Quuxplusone / LLVMBugzillaTest

0 stars 0 forks source link

Duplicate constants in stack lowering #36272

Open Quuxplusone opened 6 years ago

Quuxplusone commented 6 years ago
Bugzilla Link PR37299
Status NEW
Importance P enhancement
Reported by kripken (alonzakai@gmail.com)
Reported on 2018-04-30 20:01:11 -0700
Last modified on 2018-05-31 14:44:27 -0700
Version trunk
Hardware PC Linux
CC jgravelle@google.com, llvm-bugs@lists.llvm.org, llvm@sunfishcode.online
Fixed by commit(s)
Attachments
Blocks
Blocked by
See also
The Souper superoptimizer finds stuff like this in the wasm backend's output,

; start LHS (in $luaL_error)
%0:i32 = var
; (i32.sub(get_local $5)(i32.const 128))
%1 = sub %0, 128:i32
; (i32.add(get_local $3)(i32.const 128))
%2 = add %1, 128:i32
infer %2

which corresponds to wasm like this

 (func $luaL_error (; 41 ;) (type $3) (param $var$0 i32) (param $var$1 i32) (param $var$2 i32) (result i32)
  (local $var$3 i32)
  (local $var$4 i32)
  (i32.store
   (i32.const 1024)
   (tee_local $var$3
    (i32.sub
     (i32.load
      (i32.const 1024)
     )
     (i32.const 128)
    )
   )
  )
  [..]
  (i32.store
   (i32.const 1024)
   (i32.add
    (get_local $var$3)
    (i32.const 128)
   )
  )
  (get_local $var$0)
 )

So it subs 128 from the stack pointer, then adds 128 to restore it. An
alternative would be to use a local to save the original value instead, which
would save a few bytes (avoid the add + constant at the end), although I'm not
sure how that would affect the size of the uses of the stack pointer in the
middle there.
Quuxplusone commented 6 years ago

We could do that, but it would be a tradeoff of register pressure for code size. In general that's probably not worth doing?

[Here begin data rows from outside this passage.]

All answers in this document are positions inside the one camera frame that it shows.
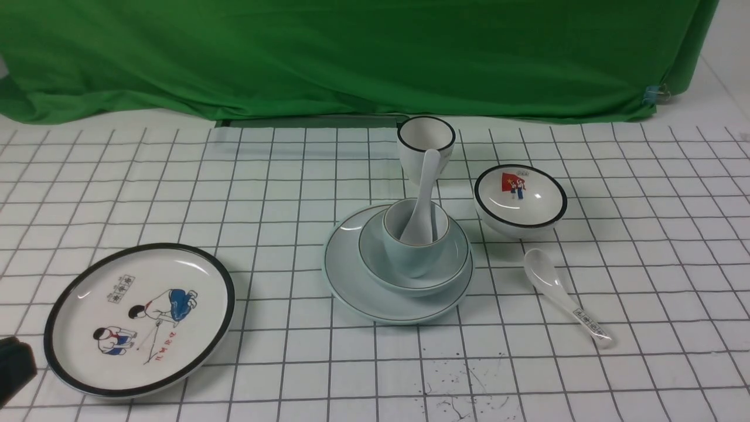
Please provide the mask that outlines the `black robot arm with PiPER label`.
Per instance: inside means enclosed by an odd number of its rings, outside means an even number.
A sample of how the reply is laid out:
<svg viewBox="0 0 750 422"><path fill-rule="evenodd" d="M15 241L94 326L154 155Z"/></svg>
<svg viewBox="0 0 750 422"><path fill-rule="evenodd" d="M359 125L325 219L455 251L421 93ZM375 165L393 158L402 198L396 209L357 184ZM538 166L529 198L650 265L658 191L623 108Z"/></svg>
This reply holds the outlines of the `black robot arm with PiPER label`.
<svg viewBox="0 0 750 422"><path fill-rule="evenodd" d="M19 393L36 374L37 363L29 344L15 336L1 339L1 409Z"/></svg>

It shouldn't have an effect on the uses of the stack pointer for the rest of the function though.

We have logic to save stack frame and base pointers into locals when we need them, which is in the presence of VLAs and over-aligned allocations. If we do emit a frame pointer, our epilog just resets the stack pointer to the value of the frame pointer. In theory we could add "optimize for code size" as an input into making that decision, though I'm not sure if that's plumbed through to the backend.